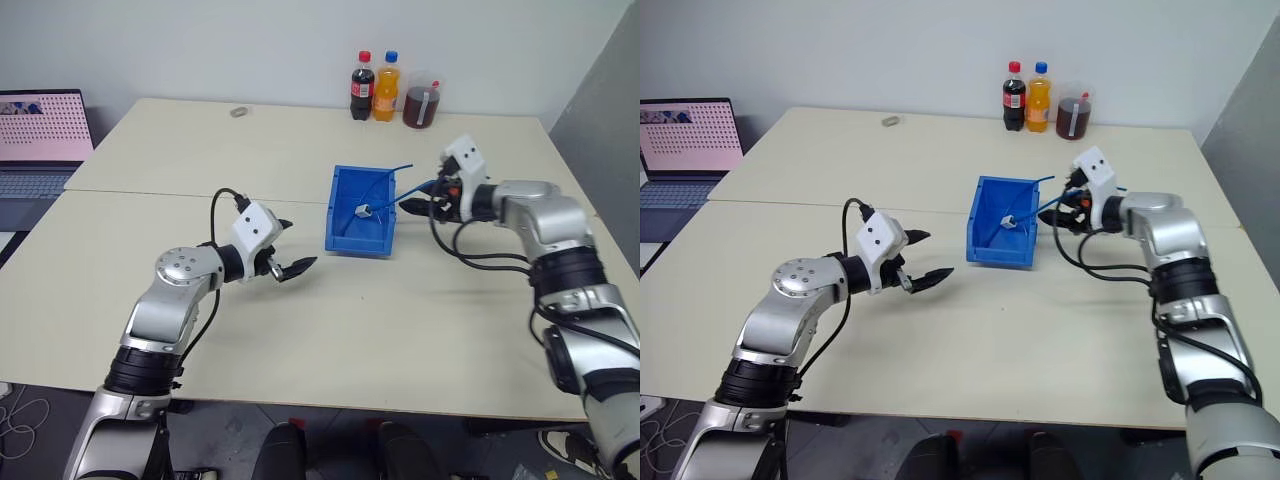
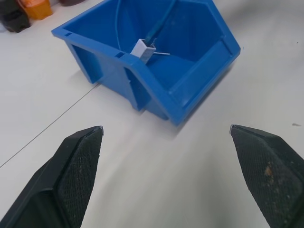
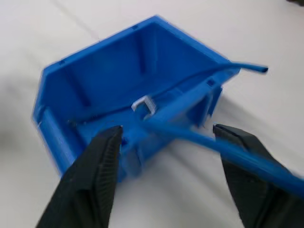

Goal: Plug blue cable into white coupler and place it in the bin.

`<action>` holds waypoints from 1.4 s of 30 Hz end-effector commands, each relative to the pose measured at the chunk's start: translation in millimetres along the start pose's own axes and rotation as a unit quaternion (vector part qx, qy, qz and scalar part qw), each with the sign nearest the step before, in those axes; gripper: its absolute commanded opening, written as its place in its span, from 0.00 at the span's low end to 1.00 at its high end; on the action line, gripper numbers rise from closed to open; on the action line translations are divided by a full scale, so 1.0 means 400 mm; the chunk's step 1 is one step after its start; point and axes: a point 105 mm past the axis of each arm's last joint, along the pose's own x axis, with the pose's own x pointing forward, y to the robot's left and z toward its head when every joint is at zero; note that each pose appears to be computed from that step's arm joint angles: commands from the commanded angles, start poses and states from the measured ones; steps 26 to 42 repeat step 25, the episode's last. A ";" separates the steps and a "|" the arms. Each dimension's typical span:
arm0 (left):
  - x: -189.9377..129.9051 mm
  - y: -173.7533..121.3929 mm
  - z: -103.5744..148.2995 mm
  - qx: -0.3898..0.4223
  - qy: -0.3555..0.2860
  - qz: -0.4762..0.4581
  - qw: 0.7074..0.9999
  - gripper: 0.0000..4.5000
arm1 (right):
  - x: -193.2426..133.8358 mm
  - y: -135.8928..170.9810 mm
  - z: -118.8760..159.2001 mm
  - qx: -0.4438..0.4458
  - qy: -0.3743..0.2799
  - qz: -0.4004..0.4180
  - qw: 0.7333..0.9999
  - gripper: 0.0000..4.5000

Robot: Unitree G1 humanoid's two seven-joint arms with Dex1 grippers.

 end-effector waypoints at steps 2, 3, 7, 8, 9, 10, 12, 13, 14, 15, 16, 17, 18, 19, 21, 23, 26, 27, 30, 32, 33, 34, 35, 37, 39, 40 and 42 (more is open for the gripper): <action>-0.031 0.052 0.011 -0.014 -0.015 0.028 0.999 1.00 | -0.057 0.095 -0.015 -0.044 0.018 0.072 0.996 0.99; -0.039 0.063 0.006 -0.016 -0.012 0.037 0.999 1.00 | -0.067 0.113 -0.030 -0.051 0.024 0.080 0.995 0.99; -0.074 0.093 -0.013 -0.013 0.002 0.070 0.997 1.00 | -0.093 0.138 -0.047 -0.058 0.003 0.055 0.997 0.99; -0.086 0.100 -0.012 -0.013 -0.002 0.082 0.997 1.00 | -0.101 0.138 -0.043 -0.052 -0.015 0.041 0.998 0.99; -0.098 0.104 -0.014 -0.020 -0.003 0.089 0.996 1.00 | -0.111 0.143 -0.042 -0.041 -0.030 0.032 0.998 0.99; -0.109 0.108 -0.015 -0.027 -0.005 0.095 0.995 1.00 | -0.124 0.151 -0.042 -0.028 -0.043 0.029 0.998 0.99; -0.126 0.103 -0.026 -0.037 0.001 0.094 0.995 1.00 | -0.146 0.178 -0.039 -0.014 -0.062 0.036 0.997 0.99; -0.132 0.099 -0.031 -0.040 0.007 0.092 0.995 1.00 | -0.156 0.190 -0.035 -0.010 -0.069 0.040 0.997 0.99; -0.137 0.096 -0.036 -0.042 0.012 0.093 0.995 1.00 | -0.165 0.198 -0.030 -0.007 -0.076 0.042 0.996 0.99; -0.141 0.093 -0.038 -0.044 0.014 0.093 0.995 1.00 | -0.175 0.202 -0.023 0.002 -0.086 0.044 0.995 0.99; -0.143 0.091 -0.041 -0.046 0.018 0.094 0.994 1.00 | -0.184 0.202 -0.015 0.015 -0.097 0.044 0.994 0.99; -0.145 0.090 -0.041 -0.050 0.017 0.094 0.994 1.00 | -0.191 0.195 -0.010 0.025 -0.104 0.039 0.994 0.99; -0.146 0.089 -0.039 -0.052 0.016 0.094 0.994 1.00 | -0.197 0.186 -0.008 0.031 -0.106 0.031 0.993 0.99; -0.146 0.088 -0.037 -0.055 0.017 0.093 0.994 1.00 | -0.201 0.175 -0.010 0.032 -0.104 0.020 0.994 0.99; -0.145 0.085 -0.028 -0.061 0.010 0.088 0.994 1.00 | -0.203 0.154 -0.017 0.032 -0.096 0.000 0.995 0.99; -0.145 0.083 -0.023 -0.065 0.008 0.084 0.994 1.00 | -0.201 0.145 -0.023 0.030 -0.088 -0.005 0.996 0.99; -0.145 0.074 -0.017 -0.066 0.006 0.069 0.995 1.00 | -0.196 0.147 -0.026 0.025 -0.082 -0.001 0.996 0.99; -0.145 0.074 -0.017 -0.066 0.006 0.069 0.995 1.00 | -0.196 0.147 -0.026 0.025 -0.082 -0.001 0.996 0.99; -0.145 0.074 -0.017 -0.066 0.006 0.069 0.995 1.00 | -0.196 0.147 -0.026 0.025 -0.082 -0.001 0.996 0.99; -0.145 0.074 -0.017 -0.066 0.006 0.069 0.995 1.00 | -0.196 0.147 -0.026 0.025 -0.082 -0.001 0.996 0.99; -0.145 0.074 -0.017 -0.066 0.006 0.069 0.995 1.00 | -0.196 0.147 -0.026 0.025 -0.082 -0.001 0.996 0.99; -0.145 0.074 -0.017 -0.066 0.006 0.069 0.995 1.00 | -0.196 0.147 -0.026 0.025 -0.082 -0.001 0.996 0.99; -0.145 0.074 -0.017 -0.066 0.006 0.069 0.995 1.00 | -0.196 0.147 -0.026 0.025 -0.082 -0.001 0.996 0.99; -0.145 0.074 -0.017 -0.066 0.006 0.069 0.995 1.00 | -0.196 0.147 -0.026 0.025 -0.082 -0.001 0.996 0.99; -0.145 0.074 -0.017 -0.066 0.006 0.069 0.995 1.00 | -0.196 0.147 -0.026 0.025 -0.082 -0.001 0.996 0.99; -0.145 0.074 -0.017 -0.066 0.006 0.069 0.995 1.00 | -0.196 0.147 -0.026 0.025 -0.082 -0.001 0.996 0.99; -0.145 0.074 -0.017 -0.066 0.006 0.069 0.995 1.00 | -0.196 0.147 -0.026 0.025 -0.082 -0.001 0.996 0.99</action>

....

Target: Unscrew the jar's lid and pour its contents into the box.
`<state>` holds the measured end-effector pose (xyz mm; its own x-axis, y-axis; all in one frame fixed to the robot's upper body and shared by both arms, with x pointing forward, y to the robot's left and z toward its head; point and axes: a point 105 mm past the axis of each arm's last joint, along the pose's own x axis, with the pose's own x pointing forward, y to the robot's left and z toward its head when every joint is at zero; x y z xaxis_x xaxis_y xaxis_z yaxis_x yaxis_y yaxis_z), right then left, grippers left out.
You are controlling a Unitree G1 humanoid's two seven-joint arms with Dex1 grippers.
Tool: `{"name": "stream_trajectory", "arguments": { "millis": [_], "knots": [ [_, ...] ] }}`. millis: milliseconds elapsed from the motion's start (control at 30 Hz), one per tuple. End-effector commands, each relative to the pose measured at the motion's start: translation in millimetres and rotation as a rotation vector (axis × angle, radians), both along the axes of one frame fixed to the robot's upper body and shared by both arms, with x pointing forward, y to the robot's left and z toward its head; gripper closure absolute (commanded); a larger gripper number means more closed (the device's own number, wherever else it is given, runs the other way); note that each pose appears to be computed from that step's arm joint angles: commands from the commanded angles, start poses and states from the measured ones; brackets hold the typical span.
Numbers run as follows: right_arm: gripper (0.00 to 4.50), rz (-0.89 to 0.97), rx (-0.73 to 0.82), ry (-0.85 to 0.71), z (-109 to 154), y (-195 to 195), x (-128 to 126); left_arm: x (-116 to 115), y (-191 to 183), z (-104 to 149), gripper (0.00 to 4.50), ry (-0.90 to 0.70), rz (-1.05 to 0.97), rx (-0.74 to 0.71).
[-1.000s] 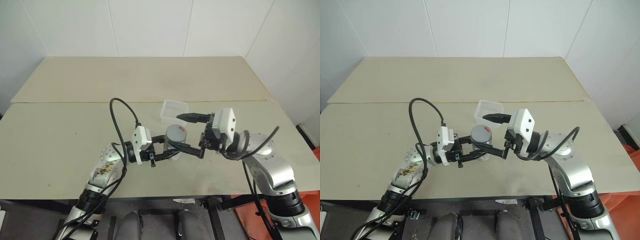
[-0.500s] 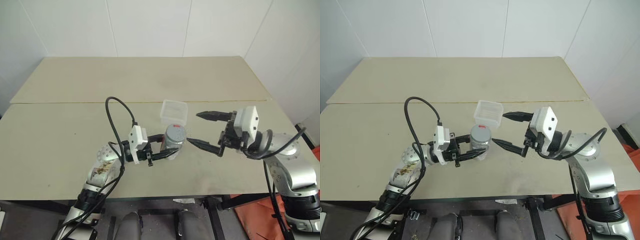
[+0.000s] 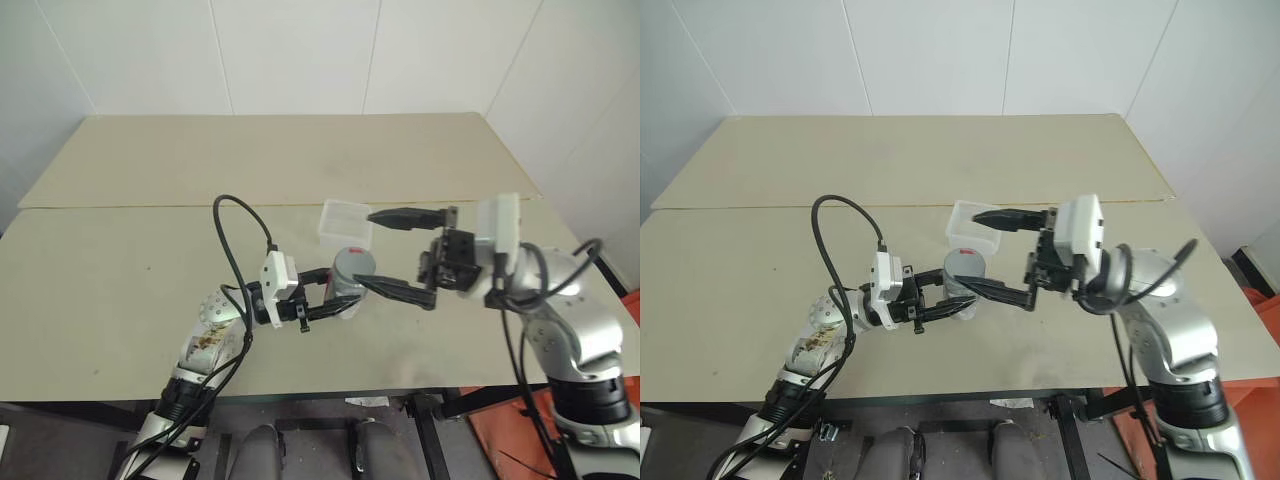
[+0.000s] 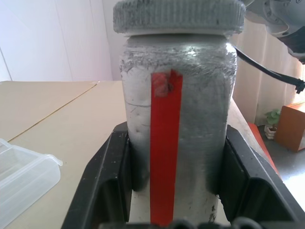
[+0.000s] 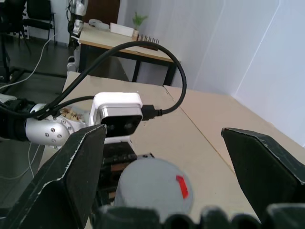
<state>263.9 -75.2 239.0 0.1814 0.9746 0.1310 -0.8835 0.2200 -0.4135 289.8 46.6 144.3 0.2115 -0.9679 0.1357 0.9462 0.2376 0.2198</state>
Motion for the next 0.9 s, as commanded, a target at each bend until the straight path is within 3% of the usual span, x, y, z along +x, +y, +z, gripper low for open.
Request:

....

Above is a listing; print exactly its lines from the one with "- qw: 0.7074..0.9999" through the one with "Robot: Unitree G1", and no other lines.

  - qw: 0.7074..0.9999
  - gripper: 0.0000..4.5000
arm1 (right):
  - x: -193.2426..133.8358 mm
  - y: -135.8928..170.9810 mm
  - z: -118.8760..159.2001 mm
  - qx: -0.4438..0.4458
  - qy: -0.3743..0.2799
  - qz: -0.4004..0.4180
  - qw: 0.7333..0.9999
  - gripper: 0.0000..4.5000

Robot: Unitree G1 humanoid's two seven-joint arms with Dex1 grippers.

This exercise has now been completed.